Throughout all perceptual ratings, there were large differences between the ratings of the “speech” environment and the other two environments, especially for the “hoa2d” rendering. A possible reason for this is the large contrast in the characteristics of these scenes. The “speech” scene is of rather low complexity with only one stationary direct sound source, while the other two scenes are much more complex. Both other scenes contain a higher number of direct sound sources, and in the “street” scene, these sources are also dynamic. Therefore, in the “speech” scene the participants are probably more sensitive to small differences between the rendering methods, resulting in lower perceptual ratings.

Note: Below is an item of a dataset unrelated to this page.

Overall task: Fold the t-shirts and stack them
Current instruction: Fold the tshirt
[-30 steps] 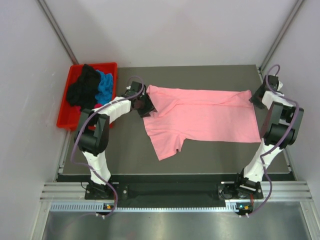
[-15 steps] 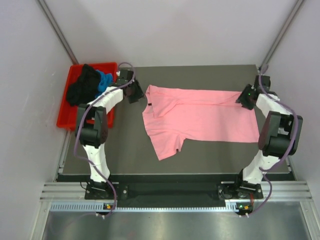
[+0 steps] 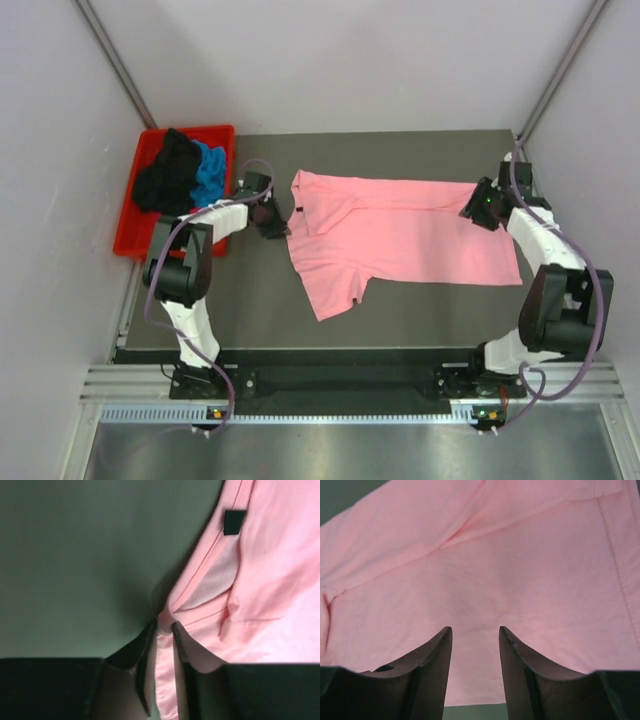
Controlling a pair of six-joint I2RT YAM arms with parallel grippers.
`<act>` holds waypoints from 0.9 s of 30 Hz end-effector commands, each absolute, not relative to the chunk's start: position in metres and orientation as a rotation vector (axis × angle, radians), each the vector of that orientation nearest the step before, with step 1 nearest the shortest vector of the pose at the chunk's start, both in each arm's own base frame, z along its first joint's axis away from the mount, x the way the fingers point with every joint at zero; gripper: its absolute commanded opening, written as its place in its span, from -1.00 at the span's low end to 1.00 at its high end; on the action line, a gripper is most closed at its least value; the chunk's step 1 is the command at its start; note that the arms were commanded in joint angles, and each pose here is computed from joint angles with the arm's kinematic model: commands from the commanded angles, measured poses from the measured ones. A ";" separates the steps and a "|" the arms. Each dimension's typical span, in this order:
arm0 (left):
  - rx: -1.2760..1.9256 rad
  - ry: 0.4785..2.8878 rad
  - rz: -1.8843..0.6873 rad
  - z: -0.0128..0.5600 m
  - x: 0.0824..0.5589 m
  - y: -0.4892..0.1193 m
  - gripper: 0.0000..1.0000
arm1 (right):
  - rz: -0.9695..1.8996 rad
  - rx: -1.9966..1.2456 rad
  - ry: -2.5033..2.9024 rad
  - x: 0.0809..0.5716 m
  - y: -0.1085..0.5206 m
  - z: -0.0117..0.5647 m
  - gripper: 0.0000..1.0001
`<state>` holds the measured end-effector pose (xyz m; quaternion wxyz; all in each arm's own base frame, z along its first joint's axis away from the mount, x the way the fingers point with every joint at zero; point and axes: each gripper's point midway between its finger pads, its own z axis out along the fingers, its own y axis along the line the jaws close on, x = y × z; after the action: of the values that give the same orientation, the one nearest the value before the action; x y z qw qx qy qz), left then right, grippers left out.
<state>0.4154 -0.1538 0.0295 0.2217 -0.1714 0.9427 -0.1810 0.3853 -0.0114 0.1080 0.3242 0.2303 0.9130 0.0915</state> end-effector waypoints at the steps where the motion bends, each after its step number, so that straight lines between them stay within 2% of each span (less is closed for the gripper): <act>1: -0.494 2.641 -0.534 0.015 0.391 -0.157 -0.54 | 0.251 0.582 2.308 0.382 -0.010 0.139 -0.14; 2: -0.498 2.648 -0.518 0.015 0.387 -0.154 -0.78 | 0.252 0.582 2.306 0.381 -0.007 0.140 -0.14; 4: -0.505 2.664 -0.465 0.016 0.384 -0.148 -1.00 | 0.255 0.584 2.309 0.381 -0.005 0.140 -0.15; 11: -0.559 2.622 -0.266 0.038 0.364 -0.115 -1.00 | 0.206 0.579 2.288 0.379 -0.011 0.146 -0.16; 14: -0.569 2.630 -0.263 0.042 0.358 -0.113 -1.00 | 0.156 0.576 2.289 0.384 -0.019 0.143 -0.15; 15: -0.570 2.634 -0.269 0.043 0.358 -0.114 -0.90 | 0.136 0.577 2.289 0.387 -0.023 0.142 -0.15; 18: -0.565 2.620 -0.268 0.056 0.366 -0.115 -0.29 | 0.084 0.588 2.278 0.408 -0.040 0.140 -0.12; 22: -0.504 2.536 -0.241 0.084 0.404 -0.114 -0.07 | 0.076 0.515 2.227 0.453 -0.056 0.154 -0.06; 27: -0.402 2.402 -0.323 0.119 0.479 -0.132 -0.09 | 0.088 0.489 2.254 0.494 -0.076 0.135 -0.04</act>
<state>0.4370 -0.1266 0.0976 0.2847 -0.1806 0.9350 -0.1099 0.4626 -0.0589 0.1179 0.3665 0.2122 0.9052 0.0342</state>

In the “speech” scene, the best naturalness, spatial presence and realism was achieved with the “nsp45” rendering. As this rendering outperformed both HOA and VBAP renderings, it may be an indication that coloration artifacts and spatial blur induced by HOA rendering play an important role in perceptual quality ratings.

When comparing predicted and measured data, it was observed that vertical localization performance was significantly predicted by the objective error measures for sources above and below the equatorial ring. However, horizontal localization performance and perceptual quality ratings were not reliably predicted, except for a few exceptions. In total, these measures did not fully serve as a reliable predictor of human perception, so future studies could evaluate the prediction accuracy of other more perceptually motivated models, e.g., auditory model based direction estimation [49].

5 Conclusions

In comparison to horizontal rendering methods, periphonic rendering methods showed slightly improved vertical localization, but a strong localization bias towards the equatorial plane remained. No negative effects on horizontal localization performance on the equatorial plane were observed.

Perceptual quality, especially naturalness, depended on the acoustic environment. Periphonic reproduction was rated as more natural only in a simple scene with a single primary sound source in a simulated lecture hall. In a concert environment, higher-order horizontal Ambisonics rendering with decoding was rated higher than all other rendering methods. In the virtual street environment with moving sources, no clear advantage of either method was found.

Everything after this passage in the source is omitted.